Exercise >> All lines below are to be transcribed exactly.

──────────

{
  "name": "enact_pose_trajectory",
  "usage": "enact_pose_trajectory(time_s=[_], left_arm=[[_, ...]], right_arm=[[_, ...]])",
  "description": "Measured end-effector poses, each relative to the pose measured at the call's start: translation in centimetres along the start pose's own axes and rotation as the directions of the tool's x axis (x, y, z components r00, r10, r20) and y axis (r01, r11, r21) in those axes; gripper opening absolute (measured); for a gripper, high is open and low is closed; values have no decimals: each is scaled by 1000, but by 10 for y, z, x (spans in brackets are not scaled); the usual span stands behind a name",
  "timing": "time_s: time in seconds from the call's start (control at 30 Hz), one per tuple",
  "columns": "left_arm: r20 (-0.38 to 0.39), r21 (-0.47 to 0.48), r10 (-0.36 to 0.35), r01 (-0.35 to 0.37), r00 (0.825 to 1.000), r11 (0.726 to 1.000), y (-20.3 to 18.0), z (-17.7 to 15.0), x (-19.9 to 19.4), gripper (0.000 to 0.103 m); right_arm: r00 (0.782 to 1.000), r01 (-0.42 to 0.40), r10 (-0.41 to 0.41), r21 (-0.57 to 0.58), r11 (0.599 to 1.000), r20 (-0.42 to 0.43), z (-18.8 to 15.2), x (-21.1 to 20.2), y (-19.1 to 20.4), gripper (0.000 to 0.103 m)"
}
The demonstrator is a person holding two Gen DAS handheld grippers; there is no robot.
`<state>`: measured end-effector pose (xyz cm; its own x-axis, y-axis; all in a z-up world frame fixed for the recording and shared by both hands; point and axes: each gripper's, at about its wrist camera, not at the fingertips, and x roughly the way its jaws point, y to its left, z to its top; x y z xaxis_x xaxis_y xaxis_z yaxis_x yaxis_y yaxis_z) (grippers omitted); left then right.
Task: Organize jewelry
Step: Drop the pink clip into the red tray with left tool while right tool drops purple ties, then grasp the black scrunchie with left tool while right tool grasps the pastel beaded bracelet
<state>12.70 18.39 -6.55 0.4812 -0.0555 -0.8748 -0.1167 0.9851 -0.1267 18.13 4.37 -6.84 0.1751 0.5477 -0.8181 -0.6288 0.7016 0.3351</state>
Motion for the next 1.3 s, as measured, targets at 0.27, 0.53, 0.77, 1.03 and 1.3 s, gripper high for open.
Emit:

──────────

Written solution >>
{
  "name": "enact_pose_trajectory",
  "usage": "enact_pose_trajectory(time_s=[_], left_arm=[[_, ...]], right_arm=[[_, ...]])",
  "description": "Measured end-effector poses, each relative to the pose measured at the call's start: translation in centimetres along the start pose's own axes and rotation as the directions of the tool's x axis (x, y, z components r00, r10, r20) and y axis (r01, r11, r21) in those axes; gripper opening absolute (measured); for a gripper, high is open and low is closed; values have no decimals: each is scaled by 1000, but by 10 for y, z, x (spans in brackets are not scaled); the usual span stands behind a name",
  "timing": "time_s: time in seconds from the call's start (control at 30 Hz), one per tuple",
  "columns": "left_arm: r20 (-0.38 to 0.39), r21 (-0.47 to 0.48), r10 (-0.36 to 0.35), r01 (-0.35 to 0.37), r00 (0.825 to 1.000), r11 (0.726 to 1.000), y (-20.3 to 18.0), z (-17.7 to 15.0), x (-19.9 to 19.4), gripper (0.000 to 0.103 m); right_arm: r00 (0.782 to 1.000), r01 (-0.42 to 0.40), r10 (-0.41 to 0.41), r21 (-0.57 to 0.58), r11 (0.599 to 1.000), r20 (-0.42 to 0.43), z (-18.8 to 15.2), x (-21.1 to 20.2), y (-19.1 to 20.4), gripper (0.000 to 0.103 m)"
}
The demonstrator is a person holding two Gen DAS handheld grippers; there is no robot.
`<state>`: measured end-effector pose (xyz cm; its own x-axis, y-axis; all in a z-up world frame fixed for the recording and shared by both hands; point and axes: each gripper's, at about its wrist camera, not at the fingertips, and x roughly the way its jaws point, y to its left, z to its top; x y z xaxis_x xaxis_y xaxis_z yaxis_x yaxis_y yaxis_z) (grippers omitted); left then right.
Task: Organize jewelry
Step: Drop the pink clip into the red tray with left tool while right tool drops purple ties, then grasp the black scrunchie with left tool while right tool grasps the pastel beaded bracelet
<state>12.70 18.39 -6.55 0.4812 -0.0555 -0.8748 -0.1167 0.9851 -0.1267 18.13 4.37 -6.84 0.1751 0.5477 -0.8181 -0.6288 0.7016 0.3351</state>
Motion for the next 1.3 s, as measured, targets at 0.27, 0.53, 0.77, 1.03 and 1.3 s, gripper high for open.
Emit:

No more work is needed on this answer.